Así que aquí estás, deseando largarte y, sin embargo, permaneciendo. Con manos temblorosas, tomas un cuestionario del taco y el bolígrafo. ¿Pasaste la hepatitis? ¿Has sufrido la sífilis? ¿Tienes alguna enfermedad cardíaca? Parecen preguntas sencillas, pero tu mente se resiste a contestarlas. Dudas en algunas, porque en realidad dudas de ti. Hay algo que odias aún más que los hospitales: las agujas. Y encima has venido para que te pinchen. Expresamente. Aposta. Sin necesidad. No es porque te encuentres mal o te marees. Estás sanísimo, si no fuera por lo nervioso que estás, claro.
Estarías mejor todavía en el bar de Fran, tomando algo con los colegas que… ¿qué hora es? Las siete de la tarde. Justo se estarán reuniendo ahora allí. Si te vas ahora mismo, todavía llegas a tiempo para las cañas. Total, nadie te ha visto entrar o salir, nadie se ha dado cuenta de que estás aquí. ¿Y si dejas estos rollos para los que no se marean con la sangre? A ellos no les va a costar. En cambio, para ti va a ser un suplicio… Pero no. Respiras hondo y te mantienes. Completas el cuestionario, te levantas y pasas a la sala del médico, quien te toma los datos, el pulso, la tensión…
«Ochenta personas al día se salvan
de la muerte por esto que vas a hacer.
¿Te das cuenta de lo importante que es?»
—La tienes un poco alta, pero bueno. ¿Cómo te encuentras? —Es una pregunta tan rutinaria que ni siquiera te mira mientras anota los valores en el papel.

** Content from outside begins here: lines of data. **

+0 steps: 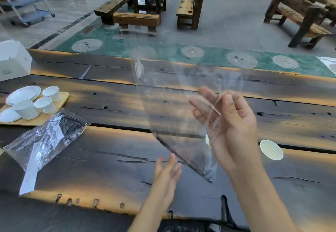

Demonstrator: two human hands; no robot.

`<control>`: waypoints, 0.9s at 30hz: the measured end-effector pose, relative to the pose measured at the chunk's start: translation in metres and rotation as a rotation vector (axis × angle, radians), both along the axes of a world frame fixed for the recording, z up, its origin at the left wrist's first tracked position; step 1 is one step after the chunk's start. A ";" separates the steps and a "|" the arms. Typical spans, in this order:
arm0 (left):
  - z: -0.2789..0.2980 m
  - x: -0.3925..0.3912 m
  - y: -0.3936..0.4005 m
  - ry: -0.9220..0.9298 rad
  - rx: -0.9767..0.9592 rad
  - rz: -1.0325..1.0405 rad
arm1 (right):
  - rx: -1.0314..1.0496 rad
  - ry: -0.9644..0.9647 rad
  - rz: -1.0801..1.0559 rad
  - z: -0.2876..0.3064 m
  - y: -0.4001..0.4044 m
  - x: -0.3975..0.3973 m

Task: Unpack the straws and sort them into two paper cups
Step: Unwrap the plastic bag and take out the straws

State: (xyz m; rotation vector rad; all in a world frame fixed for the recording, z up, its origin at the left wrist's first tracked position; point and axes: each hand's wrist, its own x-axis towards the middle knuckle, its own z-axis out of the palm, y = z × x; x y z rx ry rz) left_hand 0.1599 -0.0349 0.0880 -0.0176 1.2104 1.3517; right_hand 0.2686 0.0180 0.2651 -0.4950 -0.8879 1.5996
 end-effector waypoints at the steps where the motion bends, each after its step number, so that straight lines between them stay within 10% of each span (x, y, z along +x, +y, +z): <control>1: -0.002 0.005 0.002 -0.123 0.050 -0.023 | -0.013 0.031 -0.003 0.001 0.000 -0.001; 7: -0.008 -0.012 0.008 -0.453 0.304 0.016 | -0.061 0.069 -0.165 -0.003 0.006 0.024; 13: 0.003 -0.045 0.000 -0.086 0.318 0.062 | -0.091 -0.055 -0.257 -0.022 0.011 0.075; 27: 0.024 -0.080 -0.008 0.205 0.397 0.045 | 0.392 -1.119 -0.300 -0.028 0.027 0.128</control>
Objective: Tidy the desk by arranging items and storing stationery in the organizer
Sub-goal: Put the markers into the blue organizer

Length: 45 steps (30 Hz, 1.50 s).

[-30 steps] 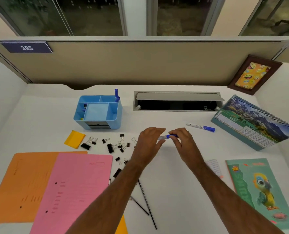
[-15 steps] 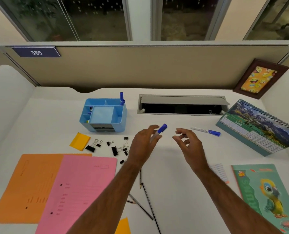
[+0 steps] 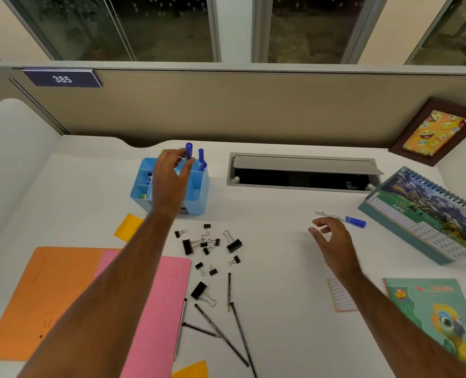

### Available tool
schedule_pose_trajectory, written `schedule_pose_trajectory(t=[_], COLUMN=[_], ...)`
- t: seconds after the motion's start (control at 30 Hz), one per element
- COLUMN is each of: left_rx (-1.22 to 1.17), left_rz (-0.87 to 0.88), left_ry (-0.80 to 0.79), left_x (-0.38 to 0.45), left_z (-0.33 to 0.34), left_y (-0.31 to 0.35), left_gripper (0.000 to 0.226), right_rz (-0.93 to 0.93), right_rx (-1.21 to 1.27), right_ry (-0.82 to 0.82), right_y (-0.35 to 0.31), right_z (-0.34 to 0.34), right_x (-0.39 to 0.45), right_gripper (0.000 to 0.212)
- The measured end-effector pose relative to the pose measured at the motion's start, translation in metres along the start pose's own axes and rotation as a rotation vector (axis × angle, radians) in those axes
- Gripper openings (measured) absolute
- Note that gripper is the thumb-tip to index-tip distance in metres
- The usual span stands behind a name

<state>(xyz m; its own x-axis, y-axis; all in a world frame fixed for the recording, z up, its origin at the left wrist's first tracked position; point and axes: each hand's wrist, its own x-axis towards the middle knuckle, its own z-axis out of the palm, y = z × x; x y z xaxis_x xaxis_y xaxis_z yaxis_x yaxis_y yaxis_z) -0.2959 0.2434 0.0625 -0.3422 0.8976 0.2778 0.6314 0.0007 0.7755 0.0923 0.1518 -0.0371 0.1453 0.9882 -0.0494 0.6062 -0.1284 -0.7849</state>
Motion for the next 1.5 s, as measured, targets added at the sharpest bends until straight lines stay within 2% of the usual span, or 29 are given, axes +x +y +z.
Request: schedule_pose_trajectory(t=[0.13,0.27,0.37,0.63,0.8,0.97,1.17,1.33,1.5], left_rx=[0.071,0.157,0.214,0.435,0.33,0.246,0.161,0.047,0.011], left_rz=[-0.011,-0.025,-0.032,0.001,-0.043,-0.041,-0.025,0.017,0.06], left_ry=[-0.016,-0.053,-0.115,-0.261,-0.232,-0.173,-0.158,-0.206,-0.278], left_x=[0.031,0.042,0.042,0.04,0.033,0.021,-0.014,-0.063,-0.106], left_z=[-0.003,0.006,0.016,0.032,0.032,0.032,0.039,0.049,0.059], left_y=[-0.02,-0.031,-0.033,-0.045,-0.043,-0.033,-0.018,-0.001,0.007], left_gripper=[0.026,0.028,0.029,0.033,0.037,0.037,0.036,0.036,0.032], right_rz=[0.053,0.021,-0.005,0.028,0.066,0.081,0.092,0.041,0.059], right_rx=[-0.103,-0.286,-0.418,-0.586,-0.699,-0.757,-0.713,-0.738,-0.675], right_ry=[0.002,0.008,0.026,0.065,0.039,-0.012,0.009,-0.022,-0.063], right_y=[0.012,0.024,0.026,0.038,0.047,0.051,0.048,0.046,0.044], right_z=[-0.007,-0.013,-0.017,-0.023,-0.029,-0.035,-0.031,-0.031,-0.031], right_x=[0.01,0.021,0.024,0.026,0.031,0.036,0.028,0.019,0.011], right_gripper=[0.023,0.028,0.032,0.05,0.056,0.051,0.032,0.017,0.016])
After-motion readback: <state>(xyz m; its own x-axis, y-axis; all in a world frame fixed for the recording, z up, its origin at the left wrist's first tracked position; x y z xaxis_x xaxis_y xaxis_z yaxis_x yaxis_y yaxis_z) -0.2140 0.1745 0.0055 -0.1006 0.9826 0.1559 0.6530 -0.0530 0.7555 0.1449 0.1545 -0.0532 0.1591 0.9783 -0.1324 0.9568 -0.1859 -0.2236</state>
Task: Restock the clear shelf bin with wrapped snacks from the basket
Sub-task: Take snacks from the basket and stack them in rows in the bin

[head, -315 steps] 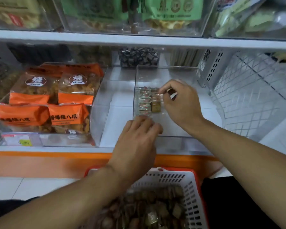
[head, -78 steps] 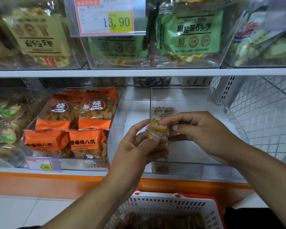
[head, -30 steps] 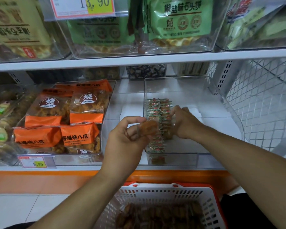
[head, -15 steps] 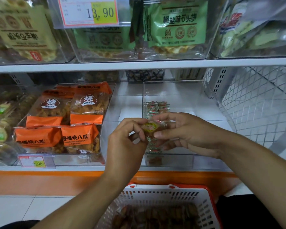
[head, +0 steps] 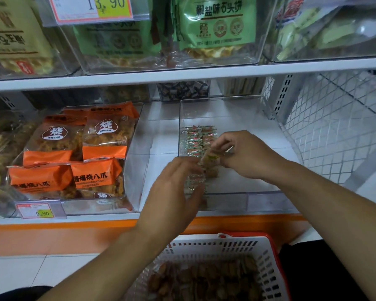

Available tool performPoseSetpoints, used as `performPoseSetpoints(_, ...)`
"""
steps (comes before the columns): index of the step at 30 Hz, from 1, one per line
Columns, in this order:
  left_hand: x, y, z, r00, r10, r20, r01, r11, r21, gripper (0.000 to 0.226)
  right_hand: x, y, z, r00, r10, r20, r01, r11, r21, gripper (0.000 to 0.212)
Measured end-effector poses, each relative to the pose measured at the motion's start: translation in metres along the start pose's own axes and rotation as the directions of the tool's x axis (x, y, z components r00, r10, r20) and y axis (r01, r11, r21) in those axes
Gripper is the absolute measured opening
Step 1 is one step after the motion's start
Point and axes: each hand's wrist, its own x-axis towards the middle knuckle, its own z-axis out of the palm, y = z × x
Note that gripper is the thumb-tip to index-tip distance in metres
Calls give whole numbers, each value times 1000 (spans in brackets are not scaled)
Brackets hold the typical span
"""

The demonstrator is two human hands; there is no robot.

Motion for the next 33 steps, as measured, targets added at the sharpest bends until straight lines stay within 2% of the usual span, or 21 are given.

—Muy nervioso. No estoy seguro —respondes con voz pastosa.
Él deja lo que estaba haciendo y te contempla con seriedad.
—Ochenta personas al día se salvan de la muerte por esto que vas a hacer. ¿Te das cuenta de lo importante que es?
Niegas con la cabeza. No, no lo has pensado nunca. Ni siquiera quieres estar allí. Pero sabes que tienes que hacerlo, que es necesario, a pesar de que no soportas las agujas, ni la sangre, ni los hospitales. Porque el recuerdo de tu padre, que logró recuperarse, te lo suplica a gritos. Por esas ochenta personas al día que no conoces.
No ha sido fácil. Has tenido que girar la cabeza para no ver –ni siquiera de reojo– cómo la enfermera ponía la aguja de flebotomía. El momento de donar se ha pasado bastante bien para tu sorpresa, pero, justo cuando te quitaron la aguja, sentiste un ligero mareo por la impresión. De inmediato, otra enfermera que estaba atenta a tu expresión encendió un ventilador y reclinó la camilla donde estabas tendido. Las miras con gratitud mientras te vas recuperando poco a poco con algo de comida y bebida. Acabas de dejar 450 mililitros de vida. Tan simple y tan inmenso.
Cuando por fin te encaminas hacia la salida del hospital, oyes de refilón a una persona delante de ti hablando por teléfono:
—Ha perdido mucha sangre por el accidente. Los médicos están haciendo todo lo que pueden…
Inspiras con fuerza, rezas para que todo vaya bien y comprendes que, en muchas ocasiones, ser capaz de superar tus miedos es, precisamente, fuente de esperanza para otros. •
* Relato ampliado de otro en el libro El mundo a rayas.